Nudne Życie czyli Dolce Vita Gdybym mógł dziś zmienić swoje życie, albo postawić na coś co je zmieni, to co by to było? Sam siebie zapytałem i odpowiedziałem, że chciałbym zająć się zabijaniem. Wiem, że to brzmi strasznie, ale chodziło mi o zabijanie nudy. I kiedy dziś próbuję tę nudę sprzedać, nikt tego nie chce kupić, bo każdy uważa ją za wroga. Powinienem wtedy zapytać: a czym jest nuda? Czy to tylko leżenie i patrzenie w sufit? To oczywiście klasyczny przykład nudy, ten najpopularniejszy. Tylko większość z nas nie potrafi z nudy korzystać. Uważam, że powinniśmy zacząć ćwiczyć nudę. Ja zacząłem i mam już pierwsze wyniki. I mogę powiedzieć, że nudząc się wcale się nie nudziłem. To fascynujące jak nuda może być ciekawa oraz jaki może mieć pozytywny wpływ na człowieka. Nuda to moje nowe odkrycie i zaczynam tę nudę pielęgnować. Nuda ma niesamowite właściwości. Odkryłem, że dzięki nudzie mój dzień staje się dłuższy. Czuję też większy spokój i więcej mogę dokonać. Kiedy się nudzisz zaczynasz być bardziej kreatywny. Nic tak nie stymuluje pomysłów jak właśnie nuda. Gdyby nie nuda, nigdy bym niczego nie zrealizował. Nuda wyzwala spontaniczność. Nudę trzeba odkryć, trzeba zrozumieć jej walory. Nuda to wyższy poziom egzystencji. Do nudy trzeba zwyczajnie dojrzeć. Nudy w młodym wieku nie da się osiągnąć, bo do nudy potrzebne jest doświadczenie życiowe. Poza tym, że do nudy trzeba być bardzo otwartym, to też niezwykle odważnym. Prawdę mówiąc nuda nie
jest tania. Na nudę stać nielicznych. To proces i samo wejście do obszaru nudy jest największym wyzwaniem. Dla większości z nas nuda jest przedsionkiem depresji. Ja z nudą zacząłem stykać się kilka lat temu. Zanim doprowadziłem do pierwszego z nią spotkania, minęło wiele lat. To był wówczas taki okres marzeń, ale ja już nie marzę, bo marzenie jest niezdrowe. Dlatego aby nie cierpieć, trzeba je realizować. No i kiedy te niezdrowe marzenia zaczęły się realizować, poczułem wtedy jakiś nowy powiew. Kiedy pierwszy raz zetknąłem się z prawdziwą nudą, natychmiast odkryłem jaka jest cudowna. To był zaledwie początek. To jak pojechać gdzieś i zobaczyć coś pięknego. Większość już nigdy nie wraca, bo po co wracać, przecież to nudne.
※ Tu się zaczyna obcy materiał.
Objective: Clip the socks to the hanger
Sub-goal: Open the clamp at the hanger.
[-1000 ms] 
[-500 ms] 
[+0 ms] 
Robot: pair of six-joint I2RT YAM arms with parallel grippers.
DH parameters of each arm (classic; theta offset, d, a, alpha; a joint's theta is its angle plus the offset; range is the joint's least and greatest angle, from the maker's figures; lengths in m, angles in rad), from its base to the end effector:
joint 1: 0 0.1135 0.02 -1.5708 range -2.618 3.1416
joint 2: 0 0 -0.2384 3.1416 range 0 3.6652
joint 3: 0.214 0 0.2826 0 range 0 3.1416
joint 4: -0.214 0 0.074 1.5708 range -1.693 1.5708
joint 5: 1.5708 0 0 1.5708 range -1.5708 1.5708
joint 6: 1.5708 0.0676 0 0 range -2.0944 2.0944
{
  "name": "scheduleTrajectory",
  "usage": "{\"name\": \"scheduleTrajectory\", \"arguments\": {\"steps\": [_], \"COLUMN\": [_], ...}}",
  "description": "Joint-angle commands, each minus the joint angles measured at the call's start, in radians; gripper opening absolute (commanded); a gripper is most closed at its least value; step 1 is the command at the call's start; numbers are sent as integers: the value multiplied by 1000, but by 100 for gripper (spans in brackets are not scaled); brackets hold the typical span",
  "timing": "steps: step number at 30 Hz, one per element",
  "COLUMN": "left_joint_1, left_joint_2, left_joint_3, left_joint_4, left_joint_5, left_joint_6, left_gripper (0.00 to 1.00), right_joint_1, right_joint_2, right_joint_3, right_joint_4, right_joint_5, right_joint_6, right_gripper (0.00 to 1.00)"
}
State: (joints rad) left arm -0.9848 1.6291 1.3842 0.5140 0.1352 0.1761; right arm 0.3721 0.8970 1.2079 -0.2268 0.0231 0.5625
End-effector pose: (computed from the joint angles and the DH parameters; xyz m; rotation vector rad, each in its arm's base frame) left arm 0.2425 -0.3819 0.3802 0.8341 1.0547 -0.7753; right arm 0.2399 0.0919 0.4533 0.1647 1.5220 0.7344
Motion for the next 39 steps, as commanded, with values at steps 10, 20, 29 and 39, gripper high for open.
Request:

No i to jest właśnie ten moment, kiedy nuda zaczyna się oddalać i nie wykorzystaliśmy szansy by ją poznać. Strach przed ponowym zobaczeniem czegoś jest zbyt silny. Nie wiemy jednak, że nasze dotychczasowe odkrycia niewiele wniosły i z czasem szybko pomieszały nam się z innymi. Należę do osób, które pierwsze etapy kontaktu z nudą mają już za sobą. Ja już korzystam z nudy i aktualnie wszedłem na dużo wyższy poziom nudzenia się. Gdybym miał powiedzieć w którym jestem miejscu, to odpowiedziałbym że za mną 20% drogi. Ale teraz bardzo szybko pokonam kolejne 50% Najtrudniejsze będzie ostatnie 30%, ale moim zdaniem to formalność jeśli dobrze przepracuję obecny czas. Niemniej dziś wchodzenie na kolejne poziomy nudy sprawia mi taką radość, jak
tym którzy nudę mają już wszędzie i zawsze. Moja fascynacja nudą jest tak ogromna, że nie mam wątpliwości iż kiedyś osiągnę jej najwyższy stan. No to jak to jest nudzić się profesjonalnie? Nie mam na to konkretnej odpowiedzi, bo to stan umysłu. Z nudą jest jak z muzyką. Lubisz taki a nie inny gatunek. Można się nudzić samemu, ale to jest zbyt nudne. Prawdziwe nudzenie zaczyna się kiedy możesz to robić z grupą kilku osób. Wtedy wchodzisz na ten wyższy poziom. Jest jeszcze jeden ważny element wejścia w nudę. Na początku nie da się tego zrobić ani w tydzień ani w dwa tygodnie. Choć jestem już na etapie, że stan nudy osiągam po kilku dniach, to muszę jeszcze trochę poćwiczyć. Mam już też za sobą okres miesięcznej nudy i to był dopiero ten kop, który dokonał we mnie pierwszych przemian. Teraz dopiero zaczynam widzieć świat nudy tak jak powinienem. Wiem że czeka mnie jeszcze mnóstwo pracy aby nuda wypełniła większość mojego życia, niemniej samo myślenie o nadchodzącej nudzie jest dla mnie strasznie motywujące. Właśnie to czekanie na nudę jest najnudniejsze, bo zamiast zacząć się powoli nudzić ja myślę o tym kiedy faktycznie to nastąpi. To jak widać jest wyższym stopniem wtajemniczenia. Trudno sobie dziś wyobrazić, że można jednocześnie się nudzić, mieć kontakt z rzeczywistością i być szczęśliwym. Ja to już osiągnąłem i teraz muszę tę nudę zaszczepić innym, by stworzyć najnudniejsze dzieło mojego życia. I to naprawdę ma szanse się ziścić.